Background: Unrelieved cancer pain at the end of life is a major health problem that interferes with patient-centered goals for their last days. Building on a successful approach researched in outpatient oncology settings, we tested a system-level intervention (PAINRelieveIt) that included an internet-based tool with patient-reported pain outcomes (in English and Spanish languages), decision support for clinicians (English), and multimedia education tailored to each cancer patient and lay caregiver (in English and Spanish languages).
Objectives: Specific aims were to compare usual hospice care with PAINRelieveIt groups for effects on (1) patient outcomes (analgesic adherence [primary outcome]; worst pain intensity; satisfaction; and misconceptions about pain and pain management) and lay caregiver outcomes (misconceptions about pain and pain management, known as pain control barriers) in a diverse sample of cancer patients receiving hospice care and their lay caregivers; and (2) nurse outcomes (obtained appropriate analgesics for patients) in a sample of hospice nurses.
Methods: Using a 1-week pretest/posttest, stepped-wedge randomized design in 234 patients receiving home-level hospice care provided by 2 Chicago-area hospices and 231 of their lay caregivers, we compared effects of usual hospice care and PAINRelieveIt on pain outcomes. The average age of the 234 patients was 68.4 (SD, 14.0) years; 49% were male and 51% were from ethnic or racial minorities. The 231 caregivers were younger (mean, 53.2 years, SD; 15.0 years) and predominately minority (54%) and female (74%). The tablet-based PAINRelieveIt included valid and reliable pain tools (PAINReportIt, which includes analgesic adherence in the past 24 hours, and Barriers Questionnaire-13 [BQ-13]); a summary of the patient's pain data (PAINReportIt Summary); a summary of the patient's pain data with decision support for hospice nurses to obtain recommendations for algorithm-based analgesic therapies (PAINConsultN); and multimedia education tailored to the patient's and lay caregiver's misconceptions about pain and pain management (PainUCope). Patients' and caregivers' answers were automatically stored in an electronic database, from which the system generated a PAINReportIt Summary (control group: PAINConsultN and experimental group: PAINUCope). All patients received usual hospice care. All patients/caregivers completed PAINReportIt and BQ-13 at pretest and 1 week later (posttest); patients also completed parts of both tools daily.

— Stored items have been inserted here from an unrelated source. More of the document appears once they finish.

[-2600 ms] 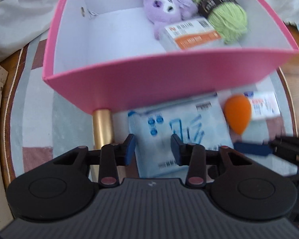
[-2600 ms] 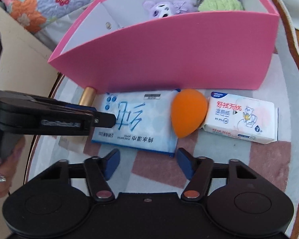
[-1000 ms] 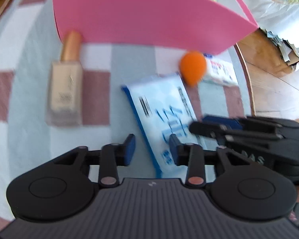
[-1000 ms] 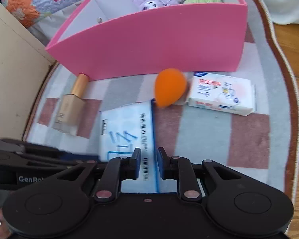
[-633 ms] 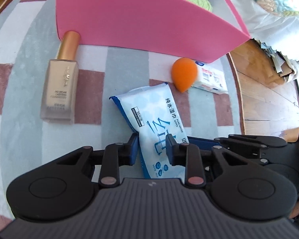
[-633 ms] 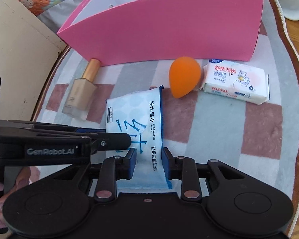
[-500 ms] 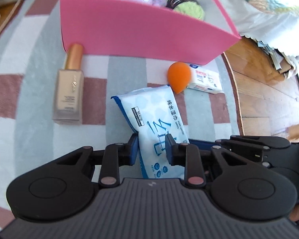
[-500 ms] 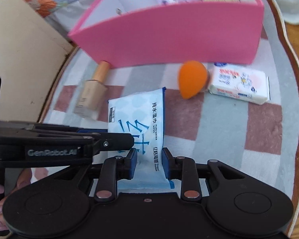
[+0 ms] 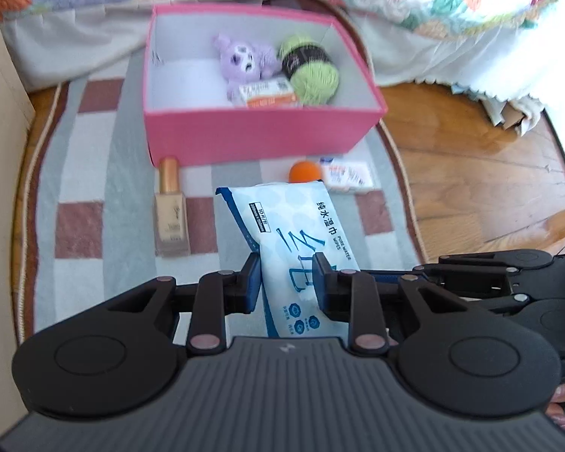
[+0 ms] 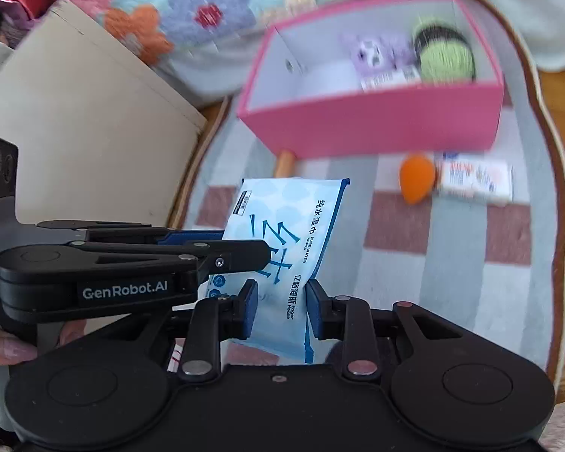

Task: Organize objects
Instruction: 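Lift the wipes packet with the left tool into the pink box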

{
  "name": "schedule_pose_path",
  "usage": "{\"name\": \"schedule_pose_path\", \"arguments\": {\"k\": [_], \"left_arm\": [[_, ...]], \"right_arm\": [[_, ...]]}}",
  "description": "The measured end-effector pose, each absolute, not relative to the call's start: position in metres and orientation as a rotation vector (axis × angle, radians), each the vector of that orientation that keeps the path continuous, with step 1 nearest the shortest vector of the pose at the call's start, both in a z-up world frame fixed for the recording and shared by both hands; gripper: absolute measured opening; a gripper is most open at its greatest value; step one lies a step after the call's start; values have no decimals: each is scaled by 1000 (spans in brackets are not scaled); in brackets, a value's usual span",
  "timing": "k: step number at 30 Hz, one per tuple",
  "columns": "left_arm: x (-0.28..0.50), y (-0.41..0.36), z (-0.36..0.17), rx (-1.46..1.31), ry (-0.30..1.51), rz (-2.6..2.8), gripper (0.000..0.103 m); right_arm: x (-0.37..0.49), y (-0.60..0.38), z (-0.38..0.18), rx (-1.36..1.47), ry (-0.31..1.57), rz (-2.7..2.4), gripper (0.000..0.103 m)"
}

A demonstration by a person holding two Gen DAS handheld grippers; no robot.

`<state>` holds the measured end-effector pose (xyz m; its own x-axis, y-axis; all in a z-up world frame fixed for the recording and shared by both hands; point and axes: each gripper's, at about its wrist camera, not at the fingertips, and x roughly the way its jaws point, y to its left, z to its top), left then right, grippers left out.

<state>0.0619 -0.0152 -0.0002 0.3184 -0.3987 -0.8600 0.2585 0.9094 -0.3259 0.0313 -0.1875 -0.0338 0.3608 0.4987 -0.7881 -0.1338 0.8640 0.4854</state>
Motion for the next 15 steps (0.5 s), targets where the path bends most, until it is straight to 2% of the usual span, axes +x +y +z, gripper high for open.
{"name": "schedule_pose_path", "arguments": {"k": [9,15], "left_arm": [[90,-11,75,-78,1050,-411,27],[145,-21,82,-51,992,-359,28]], "right_arm": [[49,-187,35,341,975,503,34],[87,-182,60,255,907,502,33]]}}
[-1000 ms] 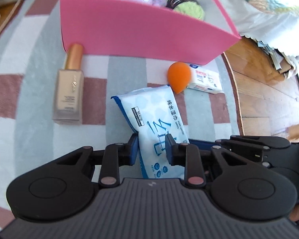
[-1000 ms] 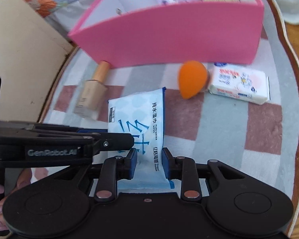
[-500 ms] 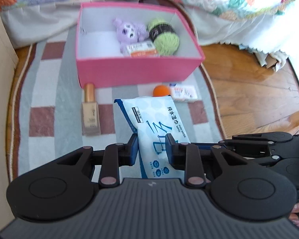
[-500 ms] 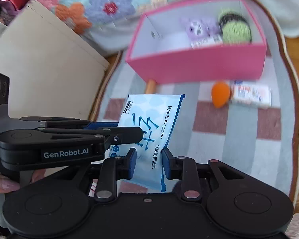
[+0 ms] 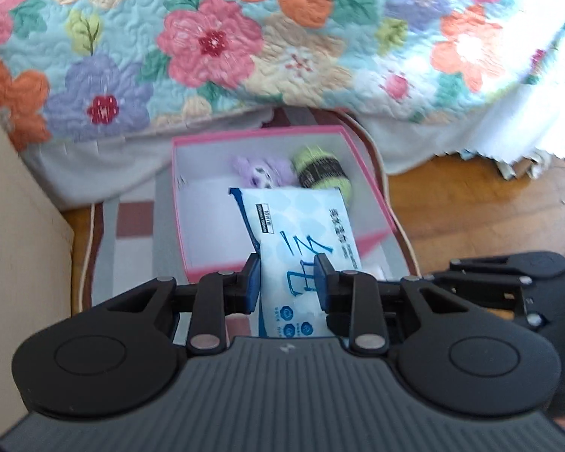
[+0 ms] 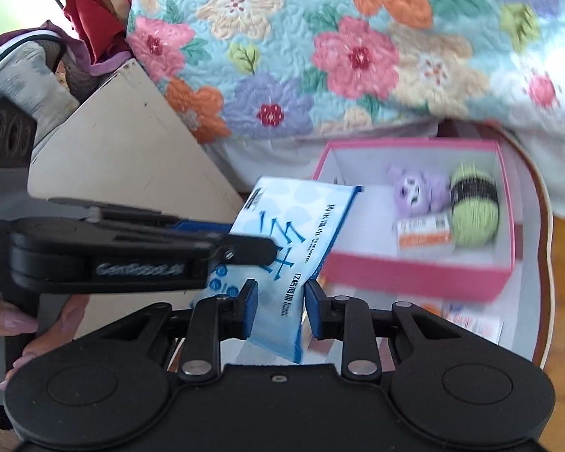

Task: Organize objects
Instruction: 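Lift the wipes packet with the left tool into the pink box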

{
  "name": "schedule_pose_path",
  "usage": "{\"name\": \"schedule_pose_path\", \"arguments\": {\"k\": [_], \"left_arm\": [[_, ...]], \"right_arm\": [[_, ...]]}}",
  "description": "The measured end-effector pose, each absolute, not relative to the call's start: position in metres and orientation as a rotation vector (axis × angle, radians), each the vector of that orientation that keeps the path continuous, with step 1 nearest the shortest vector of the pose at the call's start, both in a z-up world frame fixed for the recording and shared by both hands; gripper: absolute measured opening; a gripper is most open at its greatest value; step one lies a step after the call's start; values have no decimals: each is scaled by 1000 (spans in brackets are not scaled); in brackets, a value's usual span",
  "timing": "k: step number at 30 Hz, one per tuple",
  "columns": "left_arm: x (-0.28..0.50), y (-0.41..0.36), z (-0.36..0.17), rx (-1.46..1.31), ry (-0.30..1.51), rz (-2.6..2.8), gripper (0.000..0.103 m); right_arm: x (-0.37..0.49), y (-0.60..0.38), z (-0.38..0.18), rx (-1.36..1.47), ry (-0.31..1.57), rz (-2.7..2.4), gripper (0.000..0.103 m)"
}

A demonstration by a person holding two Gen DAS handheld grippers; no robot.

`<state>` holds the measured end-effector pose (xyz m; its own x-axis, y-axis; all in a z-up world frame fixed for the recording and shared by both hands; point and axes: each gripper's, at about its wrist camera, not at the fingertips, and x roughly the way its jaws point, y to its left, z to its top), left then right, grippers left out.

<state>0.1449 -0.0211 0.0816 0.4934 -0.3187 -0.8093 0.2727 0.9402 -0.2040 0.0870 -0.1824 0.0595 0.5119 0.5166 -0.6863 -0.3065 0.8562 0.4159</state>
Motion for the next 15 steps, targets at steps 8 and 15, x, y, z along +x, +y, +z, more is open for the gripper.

Via daily email updates, the control group hospice nurses received access to a PAINReportIt Summary and experimental group hospice nurses received access to a PAINConsultN. Additionally, experimental group patients/caregivers were asked to view multimedia educational materials via PAINUCope to help patients report pain and adhere to prescribed analgesics (analgesic adherence from PAINReportIt).
Results: At posttest, neither analgesic adherence nor satisfaction with pain level differed significantly between the usual care group and experimental group. The posttest worst pain intensity was 6.05 ± 2.24 for the control group and 6.63 ± 2.12 for the experimental group, which was statistically significantly higher for the experimental group; the difference (0.70 [95% CI, 0.12-1.27]) is not clinically meaningful. There was nearly universal availability of prescriptions for strong opioids and adjuvant analgesics for neuropathic pain in both groups. Lay caregivers' pain control barriers (P = .01) were significantly lower in the experimental group compared with the usual care group (mean difference controlling for baseline is 0.38; 95% CI, 0.08-0.67), but the patients' pain control barriers did not differ significantly by study group.
Limitations: Unanticipated imbalance in study group size occurred given the ever-changing clinical environment of hospice care. Other limitations included the nurses' low access to the intervention reports for their patients and the ceiling effect for appropriateness of the analgesics for type of pain that may have occurred because medications were placed in the home at admission for use during active dying.
Conclusions: Over the 1-week study, both intervention groups had high availability of appropriate prescriptions, yet in both groups a high proportion of patients were not satisfied with their pain levels, reporting moderate to severe worst pain, and were not completely adherent to their opioid analgesics (primary study outcome). Better understanding of the lack of change in the patient outcomes is important for improving patient-centered care of the patient with cancer who is dying.